Don't Look Back: Move On to the Next Cause

Mike Farrell, best known for his role as doctor BJ Hunnicutt in the 1970s television series M*A*S*H, is back in the news in California. Farrell is an ardent opponent of the death penalty, and this month's cause celebre is convicted killer Kevin Cooper, whom Farrell and others are attempting to save from the electric chair.

The justice system "entraps the innocent," Farrell warns. And he ought to know, because in the early 90's Farrell was a leading light in a crusade against satanic ritual abuse. At the time, a nation—wide panic had doctors, social workers and prosecutors convinced that a secret web of satanists were preying on children coast—to—coast —— in schools, day carecenters, even churches. On the basis of these wild accusations, scores of innocent people were flung into prison. Incredibly, some of them are still there. Others were released after having lost their homes, jobs, families and reputations.

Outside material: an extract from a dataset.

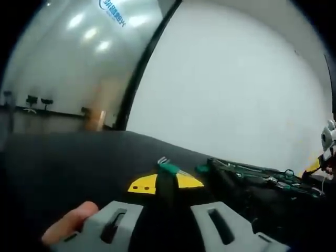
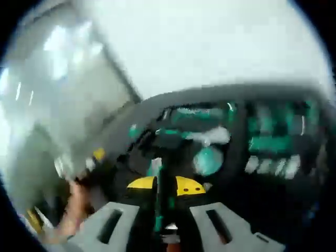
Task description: Pick up the tools and put them into their designated positions in the toolbox.
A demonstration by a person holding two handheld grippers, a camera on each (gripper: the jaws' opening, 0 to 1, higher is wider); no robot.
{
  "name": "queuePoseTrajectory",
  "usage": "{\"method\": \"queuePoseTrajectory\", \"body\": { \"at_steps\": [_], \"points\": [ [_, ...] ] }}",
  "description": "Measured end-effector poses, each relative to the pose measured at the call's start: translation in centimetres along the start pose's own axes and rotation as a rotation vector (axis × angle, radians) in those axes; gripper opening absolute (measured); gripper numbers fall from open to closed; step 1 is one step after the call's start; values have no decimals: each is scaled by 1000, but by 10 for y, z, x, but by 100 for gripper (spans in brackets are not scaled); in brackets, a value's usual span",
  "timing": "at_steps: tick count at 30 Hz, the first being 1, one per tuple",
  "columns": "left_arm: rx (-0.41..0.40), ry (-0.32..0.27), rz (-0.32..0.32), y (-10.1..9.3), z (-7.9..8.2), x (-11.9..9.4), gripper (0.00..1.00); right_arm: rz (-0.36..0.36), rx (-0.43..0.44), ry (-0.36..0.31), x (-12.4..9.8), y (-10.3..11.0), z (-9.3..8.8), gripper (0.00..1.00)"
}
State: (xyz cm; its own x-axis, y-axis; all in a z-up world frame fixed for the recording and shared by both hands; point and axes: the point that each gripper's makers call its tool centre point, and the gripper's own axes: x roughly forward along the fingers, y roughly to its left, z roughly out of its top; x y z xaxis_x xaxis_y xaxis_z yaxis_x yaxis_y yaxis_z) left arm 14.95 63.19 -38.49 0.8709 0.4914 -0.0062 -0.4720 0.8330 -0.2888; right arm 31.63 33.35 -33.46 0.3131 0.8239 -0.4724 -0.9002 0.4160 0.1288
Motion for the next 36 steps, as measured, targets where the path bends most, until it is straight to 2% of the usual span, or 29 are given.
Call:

Farrell's contribution to the witch hunt was to host and narrate a video entitled "Children at Risk: Ritual Abuse in America," made by an independent film company called Cavalcade Productions (interestingly enough, Cavalcade no longer lists any ritual abuse videos on its website). In the video, Farrell introduces people involved "actual ritual abuse case histories." We meet parents who honestly believed that their children were drugged, caged, and made to slaughter babies in their neighborhood daycare. We meet children who claimed that they had been made to participate in satanic ceremonies. One little boy says matter—of—factly: "We used to cut heads off, that was very, very sickening. I used to get sick on it."

"We're dealing with a problem that may in fact go back for generations," adds Farrell, who then introduces a segment with three women who speak of the blood—curdling abuse they endured as children at the hands of Satanists. What Farrell doesn't explain is that none of these women knew they were tortured and raped on the High Altar until they went into therapy and "recovered" the memories with the help of their psychologists.

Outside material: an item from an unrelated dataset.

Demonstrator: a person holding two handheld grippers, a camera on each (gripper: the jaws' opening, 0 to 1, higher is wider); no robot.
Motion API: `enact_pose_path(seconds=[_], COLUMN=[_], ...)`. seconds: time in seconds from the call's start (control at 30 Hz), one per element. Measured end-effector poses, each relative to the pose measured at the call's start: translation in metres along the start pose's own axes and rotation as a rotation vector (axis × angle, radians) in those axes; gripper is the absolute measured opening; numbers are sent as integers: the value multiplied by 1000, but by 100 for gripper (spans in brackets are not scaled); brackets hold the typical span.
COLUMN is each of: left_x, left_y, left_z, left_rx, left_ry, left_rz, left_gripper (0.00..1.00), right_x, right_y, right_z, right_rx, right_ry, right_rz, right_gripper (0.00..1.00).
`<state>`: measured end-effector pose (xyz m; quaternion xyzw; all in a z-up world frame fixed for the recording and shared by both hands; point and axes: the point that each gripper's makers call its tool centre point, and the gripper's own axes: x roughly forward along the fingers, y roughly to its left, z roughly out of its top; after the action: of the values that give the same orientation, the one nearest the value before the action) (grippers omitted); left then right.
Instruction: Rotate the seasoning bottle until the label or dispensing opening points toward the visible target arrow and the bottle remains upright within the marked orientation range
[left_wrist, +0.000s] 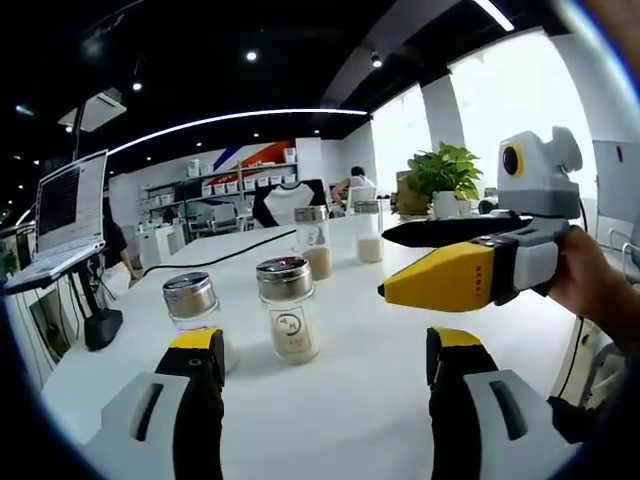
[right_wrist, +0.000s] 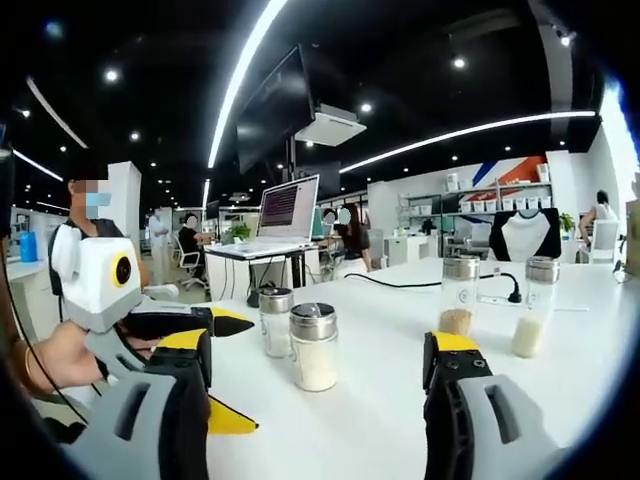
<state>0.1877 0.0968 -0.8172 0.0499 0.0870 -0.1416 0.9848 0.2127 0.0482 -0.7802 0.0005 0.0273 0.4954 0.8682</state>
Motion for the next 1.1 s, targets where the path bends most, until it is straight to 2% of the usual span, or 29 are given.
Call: enact_pose_path(seconds=[0.33,0.73,1.1], left_x=[-11,-9,-11], left_y=[4,-8,-9], left_z=[11,10,22], left_rx=[-11,-13,-2], left_ry=[-27,-16,-40], left_rz=[17,-29,-34], left_gripper=[87,87,86], right_x=[-4,-12,-19], right_y=[0,-9,-20], right_z=[5,5,9], right_rx=[-12,-25,-29], right_ry=[-7,4,-3], right_rz=[1,-28,-62], right_gripper=[94,93,92])
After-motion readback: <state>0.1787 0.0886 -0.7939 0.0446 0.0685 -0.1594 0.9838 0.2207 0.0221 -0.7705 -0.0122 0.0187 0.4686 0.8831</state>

Farrell's video was produced during a wave of ritual abuse hysteria that swept North America, leading to such miscarriages of justice as the McMartin Day care case in California, the Fells Acres/Amirault case in Boston, and dozens of others. Many compared the ritual abuse panic to the Salem witch trials. Farrell has compared the backlash against celebrity activism to McCarthyism, but he actually participated in a true witch hunt, one that caused untold misery.

The satanic panic subsided after cognitive researchers established that children were being pressured into making false accusations by zealous social workers, gullible parents, and irrational law enforcement officials. The two psychologists featured in the Cavalcade video, Drs. Bennett Braun and Roberta Sachs, have since been sued for millions of dollars by their former patients for falsely implanting grisly memories of satanic tortures which never happened.

Although Farrell claims to be concerned about justice, he has yet to confront his own complicity in one of the most monstrous injustices of the last century. Farrell has yet to make amends to people like Gerald Amirault of Boston, still in prison and awaiting release. Or Daniel and Fran Keller in Texas, also still in prison. The children in their day care accused them of, among other things, taking them to the cemetery and forcing them to dig up dead bodies. Or Patrick Figured of North Carolina, still in prison. He was accused of burning Bibles in front of his child victims and making them drink dog's urine. These wrongfully convicted people could use a champion, but Farrell has moved on to his next cause, and ignored the human wreckage he left behind.

Lona Manning is a freelance writer and advocate for those wrongfully convicted of ritual abuse. She lives in Canada.